Exercise goal
Stopping at the line that holds "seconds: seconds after", repeat the lines below exactly, starting from the very first and including that final line.

Data excerpt
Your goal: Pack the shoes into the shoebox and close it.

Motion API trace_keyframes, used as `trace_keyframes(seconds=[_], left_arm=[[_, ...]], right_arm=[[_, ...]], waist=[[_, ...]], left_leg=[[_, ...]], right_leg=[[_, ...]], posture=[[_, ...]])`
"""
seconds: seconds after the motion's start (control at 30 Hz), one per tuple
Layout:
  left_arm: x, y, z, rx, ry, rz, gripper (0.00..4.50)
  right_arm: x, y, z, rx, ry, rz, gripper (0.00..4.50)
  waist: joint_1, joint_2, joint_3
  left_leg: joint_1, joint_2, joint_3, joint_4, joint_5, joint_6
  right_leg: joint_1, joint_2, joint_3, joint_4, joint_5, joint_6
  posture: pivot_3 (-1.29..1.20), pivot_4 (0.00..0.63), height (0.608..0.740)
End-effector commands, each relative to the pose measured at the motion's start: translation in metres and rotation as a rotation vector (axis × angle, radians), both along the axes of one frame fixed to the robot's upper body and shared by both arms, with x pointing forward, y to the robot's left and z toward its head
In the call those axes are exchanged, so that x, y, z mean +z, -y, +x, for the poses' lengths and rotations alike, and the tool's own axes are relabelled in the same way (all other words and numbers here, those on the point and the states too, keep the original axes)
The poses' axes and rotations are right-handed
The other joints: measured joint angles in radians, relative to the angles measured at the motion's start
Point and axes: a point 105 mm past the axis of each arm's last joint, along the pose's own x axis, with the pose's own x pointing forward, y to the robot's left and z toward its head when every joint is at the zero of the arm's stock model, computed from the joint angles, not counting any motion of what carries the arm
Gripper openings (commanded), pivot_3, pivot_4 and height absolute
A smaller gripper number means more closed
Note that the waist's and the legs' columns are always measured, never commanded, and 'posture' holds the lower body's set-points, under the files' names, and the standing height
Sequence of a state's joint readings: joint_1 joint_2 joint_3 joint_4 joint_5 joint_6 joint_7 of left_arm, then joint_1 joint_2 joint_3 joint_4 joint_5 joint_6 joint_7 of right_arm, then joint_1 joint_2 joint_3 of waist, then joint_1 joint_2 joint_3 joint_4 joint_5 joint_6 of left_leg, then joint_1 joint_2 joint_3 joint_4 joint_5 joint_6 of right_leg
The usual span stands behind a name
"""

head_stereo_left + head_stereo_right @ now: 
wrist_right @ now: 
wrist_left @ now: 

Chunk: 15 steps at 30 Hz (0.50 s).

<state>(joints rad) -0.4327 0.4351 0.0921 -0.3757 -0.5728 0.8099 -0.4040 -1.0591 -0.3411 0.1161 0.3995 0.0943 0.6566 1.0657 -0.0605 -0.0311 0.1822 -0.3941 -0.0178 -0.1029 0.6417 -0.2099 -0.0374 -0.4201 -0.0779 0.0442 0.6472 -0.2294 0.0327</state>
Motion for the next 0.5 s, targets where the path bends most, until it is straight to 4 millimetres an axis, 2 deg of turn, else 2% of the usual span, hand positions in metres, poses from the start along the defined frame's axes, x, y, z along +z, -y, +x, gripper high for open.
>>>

Written answer
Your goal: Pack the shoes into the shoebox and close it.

Motion API trace_keyframes, used as `trace_keyframes(seconds=[_], left_arm=[[_, ...]], right_arm=[[_, ...]], waist=[[_, ...]], left_leg=[[_, ...]], right_leg=[[_, ...]], posture=[[_, ...]])`
"""
seconds: seconds after the motion's start (control at 30 Hz), one per tuple

The exercise is done, and no more output is needed.